1. Abstract

Publish a standards-aligned sitemap or sitemap index at a discoverable URL.

Sitemaps help crawlers and agents discover canonical URLs, update timestamps, and deeper content that may not be obvious from homepage navigation alone.

2. Classification

Check ID: sitemap
Check version: 1.0.0
Package path: lib/checks/sitemap/versions/1.0.0
Category: AI Discoverability
Subcategory: Discoverability
Check group: Crawl Discovery
Check group ID: crawl-discovery
Maturity: Established
Scope: site
Check weight: 1

3. Input And Output Contracts

Input: [email protected]
Output: [email protected]
Resources inspected: /sitemap.xml, /sitemap.txt, /sitemap_index.xml, /sitemap-index.xml, /robots.txt

4. Scoring Semantics

Step ID	Title	Weight	Description
`discover`	Discover sitemap candidates	`0.2`	Build candidate sitemap URLs from standard locations and independently fetched robots.txt Sitemap directives.
`fetch`	Fetch a sitemap candidate	`0.25`	Fetch at least one candidate with a successful HTTP response.
`parse`	Parse sitemap	`0.25`	Confirm the response is a sitemap document with absolute HTTP(S) URL entries.
`field-quality`	Validate sitemap field quality	`0.1`	Validate optional fields, extension metadata, and protocol size limits when present.
`scope`	Validate URL scope	`0.2`	Confirm listed page URLs belong to the scanned origin host.

5. Package Documentation

Sitemap Check v1.0.0

Validates that a site exposes a fetchable sitemap discovery surface using the Sitemaps protocol.

There is no IETF RFC for XML Sitemaps. The normative protocol reference is the Sitemaps XML protocol published at sitemaps.org. That protocol references URI and IRI syntax standards, but the sitemap protocol itself is not an RFC.

The check is isolated. It does not consume the result of the robots.txt check. It independently discovers sitemap candidates from standard sitemap paths and, when available, Sitemap: directives in /robots.txt.

Input Contract

[email protected]

Requires the scan origin. The check fetches standard sitemap candidates and may fetch ${origin}/robots.txt only to discover additional Sitemap: URLs.

Output Contract

[email protected]

Emits a stepped report check result with discovery, fetch, parse, field-quality, and URL-scope evidence.

Pass Criteria

At least one sitemap candidate is discoverable.
At least one candidate responds with a successful HTTP status.
The response parses as a supported sitemap format: XML <urlset>,

XML <sitemapindex>, plain text, RSS, or Atom.

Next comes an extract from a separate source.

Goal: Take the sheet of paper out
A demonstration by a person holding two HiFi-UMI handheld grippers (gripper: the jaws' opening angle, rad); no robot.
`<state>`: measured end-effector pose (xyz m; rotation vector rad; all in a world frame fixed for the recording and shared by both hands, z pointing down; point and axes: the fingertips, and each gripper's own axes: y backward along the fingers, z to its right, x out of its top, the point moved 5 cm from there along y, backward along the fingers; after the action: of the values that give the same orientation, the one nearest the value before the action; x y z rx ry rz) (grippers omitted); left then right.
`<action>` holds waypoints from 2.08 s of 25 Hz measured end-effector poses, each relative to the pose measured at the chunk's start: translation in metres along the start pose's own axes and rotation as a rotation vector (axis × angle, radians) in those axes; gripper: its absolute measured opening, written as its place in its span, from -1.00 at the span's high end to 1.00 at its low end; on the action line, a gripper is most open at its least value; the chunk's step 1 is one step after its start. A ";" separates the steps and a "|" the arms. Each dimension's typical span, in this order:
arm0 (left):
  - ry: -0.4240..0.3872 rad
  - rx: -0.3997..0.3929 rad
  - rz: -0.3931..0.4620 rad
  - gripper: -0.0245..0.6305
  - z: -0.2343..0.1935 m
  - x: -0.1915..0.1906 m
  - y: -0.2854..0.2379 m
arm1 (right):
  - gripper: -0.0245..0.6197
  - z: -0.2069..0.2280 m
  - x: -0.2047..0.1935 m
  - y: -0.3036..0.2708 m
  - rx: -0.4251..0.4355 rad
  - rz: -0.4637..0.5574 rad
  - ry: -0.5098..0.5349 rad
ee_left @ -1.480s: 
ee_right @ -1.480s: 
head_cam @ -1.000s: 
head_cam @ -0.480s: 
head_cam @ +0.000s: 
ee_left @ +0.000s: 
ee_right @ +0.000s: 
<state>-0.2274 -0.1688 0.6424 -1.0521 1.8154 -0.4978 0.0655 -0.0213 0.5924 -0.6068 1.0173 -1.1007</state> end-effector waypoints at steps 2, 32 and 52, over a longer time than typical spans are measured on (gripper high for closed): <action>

The document contains at least one absolute HTTP(S) URL.
For URL sitemaps, page URLs belong to the scanned origin host.
Optional fields, when present, use valid values: <lastmod> is a parseable W3C/ISO-style date, <changefreq> is one of the protocol values, and <priority> is between 0.0 and 1.0.
URL sitemap and sitemap index entry counts do not exceed the protocol's 50,000-entry limit.
Sitemap content stays within the 50 MB uncompressed size limit.
Supported extension records contain required fields and absolute HTTP(S) URL

values.

Warning Criteria

A valid URL sitemap is found, but one or more page URLs point to a different

host than the scanned origin.

A sitemap is valid, but optional fields such as <lastmod>, <changefreq>,

or <priority> contain invalid values.

A sitemap is valid, but image, video, news, or hreflang extension records are

incomplete or contain relative/non-HTTP(S) URL values.

Failure Criteria

No sitemap candidates can be discovered.
No candidate returns a successful HTTP response.
Fetched content is not a supported sitemap format.
URL values are missing or are not absolute HTTP(S) URLs.
The sitemap exceeds the protocol's 50,000 URL or 50,000 child sitemap limit.
The sitemap exceeds the 50 MB uncompressed size limit.

Core Protocol Documents

The Sitemaps protocol defines two XML document shapes.

Document	Root element	Child element	Required data
URL sitemap	`<urlset>`	`<url>`	One or more `<loc>` entries for page URLs.
Sitemap index	`<sitemapindex>`	`<sitemap>`	One or more `<loc>` entries for child sitemap files.

URL Sitemap Fields

Field	Status	Meaning
`<loc>`	Required	Absolute URL for a page. The URL must include the protocol and must be entity-escaped in XML.
`<lastmod>`	Optional	Last modification date for the page. The protocol allows W3C datetime format.
`<changefreq>`	Optional	Crawl-change hint. It is not a command and crawlers may ignore it.
`<priority>`	Optional	Relative priority from `0.0` to `1.0` within this site only. It does not compare one site against another.

Sitemap Index Fields

Field	Status	Meaning
`<loc>`	Required	Absolute URL for a child sitemap, feed, or text sitemap file.
`<lastmod>`	Optional	Last modification date for the child sitemap file.

Protocol Limits

Limit	Value	Applies to
URLs per sitemap	50,000	URL sitemap files.
Sitemaps per index	50,000	Sitemap index files.
Uncompressed file size	50 MB	Sitemap files and sitemap index files.
Encoding	UTF-8	Sitemap files.
Compression	gzip allowed	Compressed file must still respect the uncompressed size limit.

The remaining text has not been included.